1.9855800 | 1.9855800 | Inf | 0 | 1 | -0.8976974 | 3 |

The `clus`

column of the dataset generated by `sim_frailty_cl`

contains the identifications of each generated cluster.

The `inter_frailty_cl`

function uses the algorithm proposed on Lam and Wong (2014) to fit a cure rate model on clustered interval censored data. The input parameters are the same as the `inter_frailty`

function, with exception of `grp`

, a vector identifying the cluster of each observation.

```
# hypothetical interval censored dataset with a cure fraction
set.seed(2)
cureset <- sim_frailty_cl(120, nclus = 3)
# allocates the estimated parameters and covariance matrix
output <- inter_frailty_cl(cureset,
cureset$L, cureset$R, cureset$delta,
c("xi1", "xi2"), c("xi1", "xi2"),
grp = cureset$clus, M = 30, max_n = 30,
burn_in = 10)
```

The estimated parameters are:

`output$par`

```
## intercept xi1 xi2 xi1 xi2 log_w
## 0.3296825 0.6636964 0.1059934 -0.1125780 0.5885190 -0.5664734
```

The output vector on `$par`

have, as the non-clustered version, the effects associated with the incidence and latency of the model. One additional parameter is estimated and shown: \(\log(w)\), where the group effect is obtained from \(Gamma(w, w)\), as can be seen on the original paper.

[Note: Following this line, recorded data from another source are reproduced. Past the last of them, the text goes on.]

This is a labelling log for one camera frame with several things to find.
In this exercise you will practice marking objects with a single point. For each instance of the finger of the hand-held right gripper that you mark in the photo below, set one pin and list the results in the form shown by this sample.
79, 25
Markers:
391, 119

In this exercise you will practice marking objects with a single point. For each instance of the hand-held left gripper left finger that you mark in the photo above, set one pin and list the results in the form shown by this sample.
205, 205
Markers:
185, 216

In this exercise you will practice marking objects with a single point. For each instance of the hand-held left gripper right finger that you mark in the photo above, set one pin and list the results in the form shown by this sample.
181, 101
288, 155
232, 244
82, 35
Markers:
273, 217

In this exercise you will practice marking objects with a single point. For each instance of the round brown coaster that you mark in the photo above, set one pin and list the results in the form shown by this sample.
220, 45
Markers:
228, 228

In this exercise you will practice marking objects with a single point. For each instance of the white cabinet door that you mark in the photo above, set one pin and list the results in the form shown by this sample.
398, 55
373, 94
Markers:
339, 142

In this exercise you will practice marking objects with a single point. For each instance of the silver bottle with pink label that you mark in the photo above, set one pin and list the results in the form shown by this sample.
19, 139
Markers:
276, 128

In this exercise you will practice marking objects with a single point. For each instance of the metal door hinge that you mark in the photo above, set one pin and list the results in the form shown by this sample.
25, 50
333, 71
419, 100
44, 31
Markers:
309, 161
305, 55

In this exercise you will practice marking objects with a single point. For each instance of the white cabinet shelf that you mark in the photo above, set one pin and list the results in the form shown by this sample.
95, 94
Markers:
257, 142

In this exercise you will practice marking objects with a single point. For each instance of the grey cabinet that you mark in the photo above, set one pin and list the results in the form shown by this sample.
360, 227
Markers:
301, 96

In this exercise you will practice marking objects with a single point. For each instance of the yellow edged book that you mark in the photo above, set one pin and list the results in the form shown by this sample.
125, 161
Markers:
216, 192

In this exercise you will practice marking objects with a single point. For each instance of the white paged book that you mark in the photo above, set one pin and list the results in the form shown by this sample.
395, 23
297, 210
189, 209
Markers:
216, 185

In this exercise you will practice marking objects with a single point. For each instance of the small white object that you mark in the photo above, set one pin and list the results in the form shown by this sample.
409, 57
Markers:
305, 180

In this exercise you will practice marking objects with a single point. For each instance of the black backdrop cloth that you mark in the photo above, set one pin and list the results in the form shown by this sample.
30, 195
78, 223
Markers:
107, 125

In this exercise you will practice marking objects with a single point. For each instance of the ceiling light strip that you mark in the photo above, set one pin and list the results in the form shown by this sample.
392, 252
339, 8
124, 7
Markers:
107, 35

As the mean of the group effect is 1, the cure rate for this scenario, fixing the cluster effects as its mean, is obtained the same way as for the `inter_frailty`

function previosly shown.

Lam, Kwok Fai, and Kin Yau Wong. 2014. “Semiparametric Analysis of Clustered Interval-Censored Survival Data with a Cure Fraction.” *Computational Statistics and Data Analysis* 79: 165–74.

Lam, Kwok Fai, Kin Yau Wong, and Feifei Zhou. 2013. “A Semiparametric Cure Model for Interval-Censored Data.” *Biometrical Journal* 55 (5): 771–88.

Shen, Yu, and Liu Hao. 2009. “A Semiparametric Regression Cure Model for Interval-Censored Data.” *Journal of the American Statistical Association* 104 (487): 1168–78.

Siegel, Andrew F. 1979. “The Noncentral Chi-Squared Distribution with Zero Degrees of Freedom and Testing for Uniformity.” *Biometrika* 66: 381–86.